On 07/05/2021 09:08, Ihor Radchenko wrote:
Maxim Nikulin writes:
Did you just replace gethash by avl-tree?

Yes

Likely my idea is based on a
wrong assumption. I hoped that having positions of headers it is
possible to avoid jumps (goto-char ...) preceded or followed by regexp
matching almost completely. Previous header for arbitrary initial
position can be found using binary search through structure obtained
during scan.

Sorry, I cannot follow what you mean. The call to goto-char in
org-up-heading-safe is required by function docstring - we need to move
point to the parent heading.

I am trying to minimize number of regexp searches. Mostly it is applied when information concerning multiple headings is required (agenda, refile targets). It unlikely will get some benefits during interactive calls related to single heading.

For a file having 3000 headings, scanning though it takes ~0.1sec to get the following properties: position, level, list of parents (with same properties). Note that no expensive operations are performed like cleaning up of heading title.

Having list of headings (and its length), it is possible to build a tree for binary search in linear time. It takes ~0.01sec.

Having the tree, it is possible to instantly find heading for *arbitrary* position in the buffer. Likely the next operation is goto to the heading or to it parent and parsing the line for more detailed properties. The latter is cacheable, structure for heading properties can be expanded.

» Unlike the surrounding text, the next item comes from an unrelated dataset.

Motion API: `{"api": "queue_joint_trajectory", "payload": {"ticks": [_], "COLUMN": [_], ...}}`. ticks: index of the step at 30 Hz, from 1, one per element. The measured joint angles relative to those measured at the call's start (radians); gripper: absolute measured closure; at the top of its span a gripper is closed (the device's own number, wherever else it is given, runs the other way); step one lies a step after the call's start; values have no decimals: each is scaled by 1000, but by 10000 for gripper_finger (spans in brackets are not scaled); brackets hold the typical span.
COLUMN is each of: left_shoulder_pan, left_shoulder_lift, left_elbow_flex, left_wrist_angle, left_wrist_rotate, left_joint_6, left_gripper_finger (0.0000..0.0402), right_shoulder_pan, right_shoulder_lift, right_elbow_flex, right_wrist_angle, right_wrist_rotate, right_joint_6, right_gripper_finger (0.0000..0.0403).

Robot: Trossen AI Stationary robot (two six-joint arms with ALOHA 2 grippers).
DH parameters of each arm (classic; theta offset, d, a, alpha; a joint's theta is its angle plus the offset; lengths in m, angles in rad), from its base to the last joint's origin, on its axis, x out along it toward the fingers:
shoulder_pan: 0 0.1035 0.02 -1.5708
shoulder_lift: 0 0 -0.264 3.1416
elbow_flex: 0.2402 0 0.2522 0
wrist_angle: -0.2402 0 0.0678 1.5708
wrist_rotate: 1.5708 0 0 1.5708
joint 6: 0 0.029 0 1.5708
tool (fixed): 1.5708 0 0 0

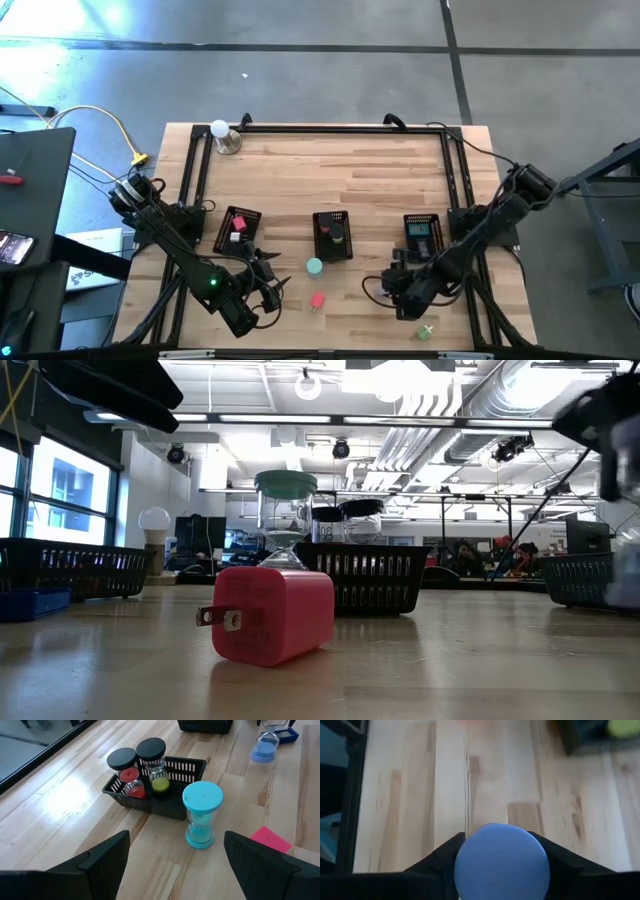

Hash works only for fixed set of positions, to use hash it is necessary to find position of the heading at first. On the other hand, to take advantage of binary tree, more substantial modification of code is required.

Since there is no operations as insertion or deletion of nodes from tree, no complex code is required to implement balancing rotations. That is why I think that avl-tree is an overkill.

See the attachment for experimental (thus almost untested) code. Likely you will find code style quite ugly. I am not happy with 0.1 sec for a moderately large file. It is close to the limit for comfortable interactive operations.

+                           (re-search-backward
+                             (format "^\\*\\{1,%d\\} " level-up) nil t)
+                           (funcall outline-level))))

Unsure concerning the following optimization from the point of
readability and reliability in respect to future modifications. Outline
level can be derived from the length of matched string without the
funcall requiring extra regexp.

I am not sure here. outline-level also consults outline-heading-alist,
though I found no references to that variable in Org mode code.
Otherwise, outline-level already reuses match-data. There is no regexp
matching there.

Sorry. You are right. The function does what I proposed to write explicitly. For some reason I believed that outline-level calls something like looking-at. Maybe I checked it earlier and completely forgot.

#+begin_src elisp :results none

  ;; Heading properties
  (defun nm-heading-properties-new (position level parents)
    "Heading properties: (position . (level . parent))"
    (cons position (cons level parents)))

  (defun nm-heading-properties-level (props)
    (cadr props))

  (defun nm-heading-properties-pos (props)
    (car props))

  (defun nm-heading-properties-parents (props)
    (cddr props))

  (defun nm-heading-pos-lessp (value props)
    (< value (nm-heading-properties-pos props)))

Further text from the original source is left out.